Subsequently, we may generalise these and go on to study interdependence in the layers of those hierarchies, figure out what incentives really lead to such structures, what dictates systemic behavior.
It's easy to imagine such an approach being useful in the study of macro-systems like big-scale economies, all while understanding what the actions of smaller entities imply at the broadest levels.
- We might go on to understand human behavior by figuring out how incentives stack together to influence strategies for agents in Systems small enough to be interpretable yet being composed of entities with large degrees of freedom and a general sense of non-linearity and stochasticness.
These are a few examples off the top of my head, another really interesting point is that we might be able to solve problems that at least today, due to a lack of theory or general consensus, we might deem impossibly hard to understand.

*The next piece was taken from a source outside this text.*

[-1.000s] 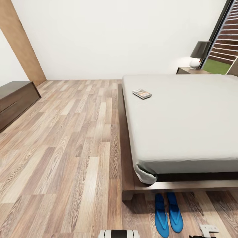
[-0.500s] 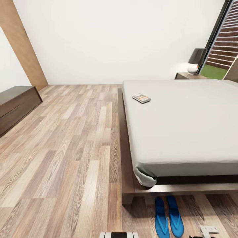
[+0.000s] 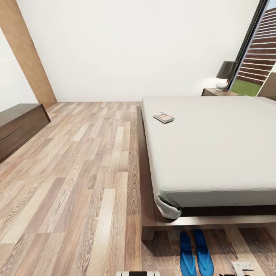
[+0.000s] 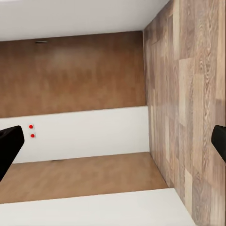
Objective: In the bedroom, move the book from the bed onto either nightstand, and place the two sandals side by side next to the bed.
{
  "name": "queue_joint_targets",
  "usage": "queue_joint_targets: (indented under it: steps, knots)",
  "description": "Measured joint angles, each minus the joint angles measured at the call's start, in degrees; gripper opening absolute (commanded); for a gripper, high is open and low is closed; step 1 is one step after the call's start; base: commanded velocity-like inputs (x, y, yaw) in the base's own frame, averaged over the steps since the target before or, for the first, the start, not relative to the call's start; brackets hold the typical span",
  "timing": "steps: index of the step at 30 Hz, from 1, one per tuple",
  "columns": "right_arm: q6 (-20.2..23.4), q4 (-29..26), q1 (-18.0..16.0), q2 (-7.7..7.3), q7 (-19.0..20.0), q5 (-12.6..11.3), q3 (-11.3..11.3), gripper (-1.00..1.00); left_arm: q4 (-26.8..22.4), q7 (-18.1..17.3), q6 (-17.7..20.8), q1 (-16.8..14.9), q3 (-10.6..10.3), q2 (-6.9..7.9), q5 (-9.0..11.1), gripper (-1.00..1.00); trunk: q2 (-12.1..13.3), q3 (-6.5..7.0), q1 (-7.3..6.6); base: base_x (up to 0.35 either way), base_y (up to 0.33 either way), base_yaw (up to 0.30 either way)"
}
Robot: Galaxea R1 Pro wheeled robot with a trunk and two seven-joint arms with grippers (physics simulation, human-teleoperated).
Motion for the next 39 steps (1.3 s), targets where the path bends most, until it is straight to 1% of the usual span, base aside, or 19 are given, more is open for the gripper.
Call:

Consider some general problems we have today across a set of fields:
-How do we effectively model open free-markets?
-How does the body react to imbalances in some internally-relevant biomarkers?
-How do we effectively develop more effective climate models?
-How do we develop extremely effective precision medicine by understanding micro-effects on cellular mechanisms and pathways?
Economics, biology, medicine and climate studies by themselves might be lacking a few tools of meta-science - some tools developed to accelerate science itself.
This is in a similar vein as to how many big challenges in science were left unsolvable due to lack of tools like high perf compute, simulations, general algorithms, etc.
Sometimes, what a field as a whole is doing might not be enough to solve the hardest problems within it: you need an external push from outside, an unlikely external resonance.
A concrete science of Complex Systems as a whole is that "fresh pair of eyes" that you sometimes seek when you're slowly losing hope in how you are currently approaching things to actually solve the problem at hand.